Il y a une vingtaine d’années, un mouvement dissident est apparu en leur sein. Il questionnait à
l’origine la caste à laquelle Pithoro Pîr appartenait: Rajpoute ou Menghwâr ? Ce conflit traduisait en
fait une contestation virulente de la domination exercée par les Sodhâs sur les Menghwârs. Les
dissidents organisent un melâ séparé à Pithoro et ils sont en procès avec le pîr de Pithoro. Dans le
prolongement de la dissidence, une organisation a été créée : la Pakistan Scheduled Castes Federation,
qui rejette son identité hindoue et demande au gouvernement pakistanais de libérer les Intouchables du
système discriminatoire imposé par les Sodhâs. Ce mouvement centré à Karachi n’a pas encore
d’échos dans le Kutch.
L’iconographie de Pithoro Pîr est stéréotypée. Il apparaît sous les traits d’un guerrier médiéval.
Cette représentation peut aussi bien résulter du modèle du ghâzî que de celui du Rajpoute. Il est
entouré de deux personnages. Le premier est qualifié de « Meghâ » dans la version kutchî, terme qui
renvoie aux Menghwârs, alors que le second est « Brahmân Shrî Djîvan Joshi », un personnage non
identifié. L’arrière plan varie parfois, reflétant les conceptions locales en la matière. Cette
représentation contraste avec celle de Ramdeo Pîr et Udero Lâl, qui sont toujours entourés de
nombreux disciples.

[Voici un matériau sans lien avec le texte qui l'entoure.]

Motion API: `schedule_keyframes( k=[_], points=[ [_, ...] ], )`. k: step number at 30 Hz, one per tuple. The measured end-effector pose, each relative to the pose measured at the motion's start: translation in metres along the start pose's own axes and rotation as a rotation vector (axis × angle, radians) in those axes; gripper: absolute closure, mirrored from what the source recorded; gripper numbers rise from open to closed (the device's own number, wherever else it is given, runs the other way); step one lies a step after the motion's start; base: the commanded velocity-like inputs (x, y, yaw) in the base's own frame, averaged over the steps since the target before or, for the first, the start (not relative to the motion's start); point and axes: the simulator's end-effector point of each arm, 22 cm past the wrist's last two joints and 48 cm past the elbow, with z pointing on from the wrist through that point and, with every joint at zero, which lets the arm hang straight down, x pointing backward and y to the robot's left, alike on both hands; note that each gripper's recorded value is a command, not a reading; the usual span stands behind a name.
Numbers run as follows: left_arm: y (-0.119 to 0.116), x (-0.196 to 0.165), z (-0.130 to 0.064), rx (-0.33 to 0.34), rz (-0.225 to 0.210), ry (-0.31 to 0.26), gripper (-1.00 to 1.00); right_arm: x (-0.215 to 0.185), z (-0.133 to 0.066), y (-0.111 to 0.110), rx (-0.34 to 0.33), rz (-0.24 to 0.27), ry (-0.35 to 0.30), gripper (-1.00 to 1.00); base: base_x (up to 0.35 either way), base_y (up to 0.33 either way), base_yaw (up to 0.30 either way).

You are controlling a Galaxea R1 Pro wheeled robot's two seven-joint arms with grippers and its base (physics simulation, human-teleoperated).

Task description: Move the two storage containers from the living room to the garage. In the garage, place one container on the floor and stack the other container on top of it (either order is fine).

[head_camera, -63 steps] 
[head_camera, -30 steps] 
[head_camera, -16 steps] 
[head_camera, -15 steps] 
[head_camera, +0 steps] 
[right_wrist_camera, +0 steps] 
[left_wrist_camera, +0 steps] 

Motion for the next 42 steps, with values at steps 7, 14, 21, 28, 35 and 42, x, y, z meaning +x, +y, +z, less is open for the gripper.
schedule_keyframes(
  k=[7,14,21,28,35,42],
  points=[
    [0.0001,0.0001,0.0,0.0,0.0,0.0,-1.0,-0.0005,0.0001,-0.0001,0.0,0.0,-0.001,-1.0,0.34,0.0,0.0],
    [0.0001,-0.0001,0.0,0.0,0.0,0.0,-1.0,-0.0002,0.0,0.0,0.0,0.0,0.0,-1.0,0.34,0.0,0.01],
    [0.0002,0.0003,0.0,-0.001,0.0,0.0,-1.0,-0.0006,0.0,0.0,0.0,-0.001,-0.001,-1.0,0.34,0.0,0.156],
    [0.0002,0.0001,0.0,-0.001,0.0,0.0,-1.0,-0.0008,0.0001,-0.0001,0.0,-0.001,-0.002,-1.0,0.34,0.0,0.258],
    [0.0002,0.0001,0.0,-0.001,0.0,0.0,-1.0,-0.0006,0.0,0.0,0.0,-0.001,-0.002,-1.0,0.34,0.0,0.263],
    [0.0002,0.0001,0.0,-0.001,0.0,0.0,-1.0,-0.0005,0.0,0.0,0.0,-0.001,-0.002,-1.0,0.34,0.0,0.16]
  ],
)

Le temple de Bhuj se limite presque à son shikara, ce qui traduit une
revendication identitaire hindoue, alors que le sanctuaire de Pithoro ne se réfère aucunement à la
tradition hindoue normative. Les dévots ont par conséquent adapté les représentations aux normes
culturelles et artistiques dominantes. A Pithoro, un ashrâm a été récemment ajouté : il est consacré à
Vîrnâth. Il est possible que ce personnage soit lié aux Nâths. Le trident qui s’y trouve énonce quoi
qu’il en soit une appartenance shivaïte.